LA MANIFESTATION des gardiens d’immeuble de Plaine Commune Habitat à Bobigny n’a pas été vaine. Hier, à l’issue de ce rassemblement, la préfecture, qui a reçu une délégation emmenée par Stéphane Peu, le président de cet office HLM, a annoncé l’extension des Uteq, les unités territoriales de quartier déjà présentes au Franc-Moisin à Saint-Denis, aux 4 000 à La Courneuve et à Clichy-Montfermeil , au quartier des Poètes à Pierrefitte.

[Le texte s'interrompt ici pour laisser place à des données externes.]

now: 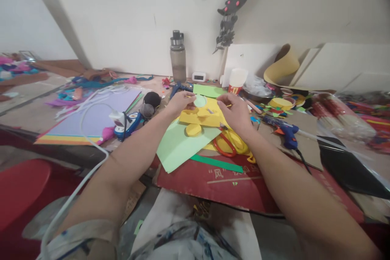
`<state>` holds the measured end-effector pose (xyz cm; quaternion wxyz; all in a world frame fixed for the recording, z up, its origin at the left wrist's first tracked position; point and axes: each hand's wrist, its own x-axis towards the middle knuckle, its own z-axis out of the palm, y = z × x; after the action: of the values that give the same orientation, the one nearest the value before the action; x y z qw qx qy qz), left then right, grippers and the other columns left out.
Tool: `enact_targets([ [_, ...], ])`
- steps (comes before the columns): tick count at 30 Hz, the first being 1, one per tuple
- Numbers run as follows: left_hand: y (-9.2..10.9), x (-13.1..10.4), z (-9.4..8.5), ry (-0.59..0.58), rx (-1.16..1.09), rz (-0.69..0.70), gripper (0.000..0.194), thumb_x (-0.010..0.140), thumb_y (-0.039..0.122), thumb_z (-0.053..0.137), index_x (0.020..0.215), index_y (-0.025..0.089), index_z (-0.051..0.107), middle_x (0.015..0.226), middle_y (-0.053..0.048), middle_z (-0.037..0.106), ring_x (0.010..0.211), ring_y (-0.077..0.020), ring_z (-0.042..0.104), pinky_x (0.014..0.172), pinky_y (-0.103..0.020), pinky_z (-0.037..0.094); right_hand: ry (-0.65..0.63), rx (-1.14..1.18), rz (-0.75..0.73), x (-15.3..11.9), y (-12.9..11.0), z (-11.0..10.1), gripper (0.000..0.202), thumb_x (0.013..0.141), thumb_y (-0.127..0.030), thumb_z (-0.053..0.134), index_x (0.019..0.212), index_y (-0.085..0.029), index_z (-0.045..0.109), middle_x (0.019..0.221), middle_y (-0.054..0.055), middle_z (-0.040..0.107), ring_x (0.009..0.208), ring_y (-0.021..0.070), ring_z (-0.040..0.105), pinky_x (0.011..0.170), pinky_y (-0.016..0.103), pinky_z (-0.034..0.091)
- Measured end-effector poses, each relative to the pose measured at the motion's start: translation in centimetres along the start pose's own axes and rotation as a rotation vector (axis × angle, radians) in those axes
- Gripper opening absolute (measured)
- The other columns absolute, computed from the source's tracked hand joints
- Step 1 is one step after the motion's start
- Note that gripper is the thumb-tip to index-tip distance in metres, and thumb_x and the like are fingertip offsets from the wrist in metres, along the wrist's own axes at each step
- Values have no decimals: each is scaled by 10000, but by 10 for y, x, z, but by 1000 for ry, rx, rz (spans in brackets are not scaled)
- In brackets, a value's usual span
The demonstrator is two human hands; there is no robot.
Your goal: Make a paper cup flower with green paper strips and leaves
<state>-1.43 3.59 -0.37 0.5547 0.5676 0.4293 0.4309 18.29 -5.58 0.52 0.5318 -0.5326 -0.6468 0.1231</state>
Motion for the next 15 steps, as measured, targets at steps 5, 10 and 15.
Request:
enact_targets([
  [5, -5, -1, -2, 35, 321, 41, 154, 794, 197, 751, 892, 103, 680, 669, -57, 665, 551, -130, 610, 559, -260, 491, -234, 29, -50, -7, -14, 2, 161, 811, -327, 603, 840, -192, 687, 799, 37, 705, 714, 162, 605, 672, 307, 476],
  [10, -5, -2, -3, 23, 519, 78, 135, 764, 197, 752, 866, 120, 705, 713, -56, 703, 581, -135, 604, 615, -270, 491, -661, 60, -73, -18, -40, -2, 200, 820, -378, 644, 840, -187, 698, 792, 22, 703, 701, 147, 606, 679, 281, 464],
  [15, -6, 1, -5, 73, 622, 201, 101, 723, 233, 771, 703, 154, 712, 687, -49, 683, 676, -158, 602, 721, -277, 499, -1147, -248, -41, -27, -73, -25, 168, 755, -345, 758, 793, -190, 706, 745, -11, 690, 656, 125, 582, 593, 236, 378],
])
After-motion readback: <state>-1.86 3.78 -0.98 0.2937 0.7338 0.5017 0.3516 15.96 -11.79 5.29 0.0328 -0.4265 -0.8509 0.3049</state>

Trois agressions en septembre
« La réunion a été bénéfique », commente Michel Digeon, de la CGT, qui prévient toutefois : « Il ne s’agit pas de transformer les gardiens en indicateurs de police. » « Nous avons été entendus », confirme Stéphane Peu. Hier, quelque 150 gardiens ont manifesté devant la préfecture pour crier leur ras-le-bol après l’agression de trois d’entre eux en septembre. Tous font état d’une dégradation inquiétante de leurs conditions de travail. « On ne peut plus faire notre travail correctement. Le matin, ça va. Mais l’après-midi, dès qu’ils (NDLR : les jeunes qui sèment la pagaille) sont réveillés, cela devient infernal. Ils boivent et ils fument dans les halls, ils jettent leurs papiers par terre. C’est la provocation permanente », témoigne Daniel. « On fait tout pour que la cité, qui vient d’être réhabilitée, reste propre. Mais ils cassent tout, les ascenseurs, les lampes… Chaque jour, il faut réparer ce qu’ils ont cassé la veille. C’est démoralisant », ajoute Jean-Yves, son collègue. « Evidemment, on est au courant de tout, des trafics, des viols… Mais on ne peut rien dire sous peine de représailles. Alors on fait un rapport et on se tait », confie une gardienne. Hasard du calendrier, hier, Christine Boutin, la ministre du Logement, s’est vu remettre un rapport sur la revalorisation du métier de gardien. Il préconise de « construire une véritable filière de la formation des gardiens » et insiste sur la nécessité de séparer le logement de fonction des gardiens du local d’accueil.